┌─ DATA SECTION
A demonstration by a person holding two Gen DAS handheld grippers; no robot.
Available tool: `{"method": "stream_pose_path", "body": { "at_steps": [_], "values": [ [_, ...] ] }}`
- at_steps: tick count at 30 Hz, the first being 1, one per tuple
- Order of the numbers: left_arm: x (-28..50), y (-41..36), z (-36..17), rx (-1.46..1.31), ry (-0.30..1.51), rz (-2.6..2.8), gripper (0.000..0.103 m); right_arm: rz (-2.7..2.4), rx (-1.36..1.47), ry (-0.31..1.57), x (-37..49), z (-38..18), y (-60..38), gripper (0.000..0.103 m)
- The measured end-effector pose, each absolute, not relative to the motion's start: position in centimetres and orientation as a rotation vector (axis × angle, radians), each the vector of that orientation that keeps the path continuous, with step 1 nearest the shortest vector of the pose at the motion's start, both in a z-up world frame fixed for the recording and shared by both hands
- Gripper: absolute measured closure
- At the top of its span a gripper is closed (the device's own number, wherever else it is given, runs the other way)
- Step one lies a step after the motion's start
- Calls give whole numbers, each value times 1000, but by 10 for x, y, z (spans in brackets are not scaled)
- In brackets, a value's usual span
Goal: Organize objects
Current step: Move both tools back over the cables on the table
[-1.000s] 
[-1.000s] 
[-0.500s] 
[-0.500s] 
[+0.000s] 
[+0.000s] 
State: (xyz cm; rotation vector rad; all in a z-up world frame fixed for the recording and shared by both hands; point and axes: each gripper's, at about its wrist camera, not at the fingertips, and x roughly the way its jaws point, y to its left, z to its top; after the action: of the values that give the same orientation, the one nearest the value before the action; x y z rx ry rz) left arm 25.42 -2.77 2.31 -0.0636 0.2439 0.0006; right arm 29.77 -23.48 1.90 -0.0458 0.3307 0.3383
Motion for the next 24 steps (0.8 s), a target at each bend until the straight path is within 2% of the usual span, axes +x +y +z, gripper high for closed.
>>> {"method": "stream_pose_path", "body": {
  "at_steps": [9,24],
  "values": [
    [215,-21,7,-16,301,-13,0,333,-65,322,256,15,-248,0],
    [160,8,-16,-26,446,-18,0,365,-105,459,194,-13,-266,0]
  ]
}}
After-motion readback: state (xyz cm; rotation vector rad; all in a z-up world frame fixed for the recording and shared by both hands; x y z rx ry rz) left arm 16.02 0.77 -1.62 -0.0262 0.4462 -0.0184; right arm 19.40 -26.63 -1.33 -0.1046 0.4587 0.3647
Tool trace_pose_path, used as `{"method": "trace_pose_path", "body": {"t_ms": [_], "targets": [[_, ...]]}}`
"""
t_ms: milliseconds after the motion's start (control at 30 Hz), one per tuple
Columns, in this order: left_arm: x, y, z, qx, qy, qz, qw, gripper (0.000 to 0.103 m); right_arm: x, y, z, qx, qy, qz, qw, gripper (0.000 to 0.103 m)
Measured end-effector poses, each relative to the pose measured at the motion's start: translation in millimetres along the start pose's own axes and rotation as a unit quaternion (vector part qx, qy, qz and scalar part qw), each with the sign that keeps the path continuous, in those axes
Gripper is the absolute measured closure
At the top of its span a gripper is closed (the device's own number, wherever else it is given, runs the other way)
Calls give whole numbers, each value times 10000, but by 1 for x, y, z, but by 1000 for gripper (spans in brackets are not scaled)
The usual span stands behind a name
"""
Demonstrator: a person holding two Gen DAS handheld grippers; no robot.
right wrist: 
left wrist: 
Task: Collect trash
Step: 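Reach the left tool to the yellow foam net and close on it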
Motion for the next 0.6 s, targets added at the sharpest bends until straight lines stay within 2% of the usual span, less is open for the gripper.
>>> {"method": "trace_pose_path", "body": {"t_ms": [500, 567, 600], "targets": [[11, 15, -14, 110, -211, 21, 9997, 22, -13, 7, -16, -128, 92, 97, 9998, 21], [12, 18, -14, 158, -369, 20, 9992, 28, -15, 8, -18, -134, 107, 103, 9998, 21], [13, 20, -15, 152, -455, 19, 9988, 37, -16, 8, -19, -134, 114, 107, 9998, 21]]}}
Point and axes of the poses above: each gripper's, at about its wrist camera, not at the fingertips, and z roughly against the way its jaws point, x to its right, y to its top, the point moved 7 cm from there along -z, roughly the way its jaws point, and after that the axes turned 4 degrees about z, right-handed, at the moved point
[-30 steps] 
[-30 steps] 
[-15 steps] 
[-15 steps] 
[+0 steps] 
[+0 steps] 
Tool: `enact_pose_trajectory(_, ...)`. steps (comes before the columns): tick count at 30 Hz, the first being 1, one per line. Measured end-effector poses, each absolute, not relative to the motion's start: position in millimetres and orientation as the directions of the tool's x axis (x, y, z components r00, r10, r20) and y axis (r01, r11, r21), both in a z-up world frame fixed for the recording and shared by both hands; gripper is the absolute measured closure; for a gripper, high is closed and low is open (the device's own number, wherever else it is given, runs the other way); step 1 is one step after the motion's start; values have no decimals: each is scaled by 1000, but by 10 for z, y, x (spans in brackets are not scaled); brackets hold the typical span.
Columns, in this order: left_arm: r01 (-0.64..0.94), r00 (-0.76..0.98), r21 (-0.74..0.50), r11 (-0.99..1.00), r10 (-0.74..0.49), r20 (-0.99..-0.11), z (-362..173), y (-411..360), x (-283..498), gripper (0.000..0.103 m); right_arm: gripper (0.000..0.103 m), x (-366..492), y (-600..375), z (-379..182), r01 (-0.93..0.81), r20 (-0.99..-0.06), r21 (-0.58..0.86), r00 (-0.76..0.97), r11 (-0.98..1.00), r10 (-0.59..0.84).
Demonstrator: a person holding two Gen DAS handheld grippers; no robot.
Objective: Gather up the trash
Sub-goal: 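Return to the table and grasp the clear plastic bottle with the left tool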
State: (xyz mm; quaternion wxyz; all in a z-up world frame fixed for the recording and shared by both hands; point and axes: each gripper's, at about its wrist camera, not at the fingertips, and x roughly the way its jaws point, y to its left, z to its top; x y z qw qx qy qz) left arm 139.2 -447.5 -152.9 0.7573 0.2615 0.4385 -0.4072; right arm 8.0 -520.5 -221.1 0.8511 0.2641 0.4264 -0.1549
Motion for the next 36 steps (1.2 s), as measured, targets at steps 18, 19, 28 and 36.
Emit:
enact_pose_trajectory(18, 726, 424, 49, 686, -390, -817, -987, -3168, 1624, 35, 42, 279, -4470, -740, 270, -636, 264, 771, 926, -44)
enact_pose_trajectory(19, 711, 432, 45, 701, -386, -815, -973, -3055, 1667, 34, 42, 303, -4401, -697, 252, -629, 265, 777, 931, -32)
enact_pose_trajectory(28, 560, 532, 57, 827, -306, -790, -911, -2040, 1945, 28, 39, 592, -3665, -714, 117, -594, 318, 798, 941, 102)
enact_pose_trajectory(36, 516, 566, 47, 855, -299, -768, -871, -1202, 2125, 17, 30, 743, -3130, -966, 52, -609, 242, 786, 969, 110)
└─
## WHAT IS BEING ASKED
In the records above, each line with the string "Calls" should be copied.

## EXPECTED ANSWER
- Calls give whole numbers, each value times 1000, but by 10 for x, y, z (spans in brackets are not scaled)
Calls give whole numbers, each value times 10000, but by 1 for x, y, z, but by 1000 for gripper (spans in brackets are not scaled)

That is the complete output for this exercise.